TASK ITEM ->
In the listing below, start your output at the line with "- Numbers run" and end it after the line with "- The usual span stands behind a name", copying every line exactly.

[[ RECORDED DATA, beginning ]]

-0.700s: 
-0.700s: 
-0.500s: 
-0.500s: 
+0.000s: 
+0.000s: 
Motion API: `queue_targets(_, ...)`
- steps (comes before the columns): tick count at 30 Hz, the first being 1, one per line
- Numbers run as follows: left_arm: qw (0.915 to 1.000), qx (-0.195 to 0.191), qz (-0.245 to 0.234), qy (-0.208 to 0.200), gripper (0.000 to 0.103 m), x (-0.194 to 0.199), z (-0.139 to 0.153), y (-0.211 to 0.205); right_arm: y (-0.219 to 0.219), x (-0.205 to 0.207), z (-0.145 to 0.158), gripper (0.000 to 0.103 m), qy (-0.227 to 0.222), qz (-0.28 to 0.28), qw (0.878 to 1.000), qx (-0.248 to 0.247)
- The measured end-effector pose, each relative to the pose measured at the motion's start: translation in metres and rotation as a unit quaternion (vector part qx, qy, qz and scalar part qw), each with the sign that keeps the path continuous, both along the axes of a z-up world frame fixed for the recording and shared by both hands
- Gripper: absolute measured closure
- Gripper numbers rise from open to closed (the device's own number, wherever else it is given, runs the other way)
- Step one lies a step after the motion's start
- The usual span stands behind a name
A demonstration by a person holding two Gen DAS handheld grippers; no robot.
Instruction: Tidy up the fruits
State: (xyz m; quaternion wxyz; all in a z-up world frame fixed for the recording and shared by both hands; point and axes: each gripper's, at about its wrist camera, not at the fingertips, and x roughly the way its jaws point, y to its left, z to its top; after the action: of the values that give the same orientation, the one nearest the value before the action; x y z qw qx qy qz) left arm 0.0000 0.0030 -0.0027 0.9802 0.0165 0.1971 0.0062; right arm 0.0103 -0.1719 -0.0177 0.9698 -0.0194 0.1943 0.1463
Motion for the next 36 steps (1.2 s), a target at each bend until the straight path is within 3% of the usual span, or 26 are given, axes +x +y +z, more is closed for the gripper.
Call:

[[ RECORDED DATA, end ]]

EXERCISE RESPONSE ->
- Numbers run as follows: left_arm: qw (0.915 to 1.000), qx (-0.195 to 0.191), qz (-0.245 to 0.234), qy (-0.208 to 0.200), gripper (0.000 to 0.103 m), x (-0.194 to 0.199), z (-0.139 to 0.153), y (-0.211 to 0.205); right_arm: y (-0.219 to 0.219), x (-0.205 to 0.207), z (-0.145 to 0.158), gripper (0.000 to 0.103 m), qy (-0.227 to 0.222), qz (-0.28 to 0.28), qw (0.878 to 1.000), qx (-0.248 to 0.247)
- The measured end-effector pose, each relative to the pose measured at the motion's start: translation in metres and rotation as a unit quaternion (vector part qx, qy, qz and scalar part qw), each with the sign that keeps the path continuous, both along the axes of a z-up world frame fixed for the recording and shared by both hands
- Gripper: absolute measured closure
- Gripper numbers rise from open to closed (the device's own number, wherever else it is given, runs the other way)
- Step one lies a step after the motion's start
- The usual span stands behind a name

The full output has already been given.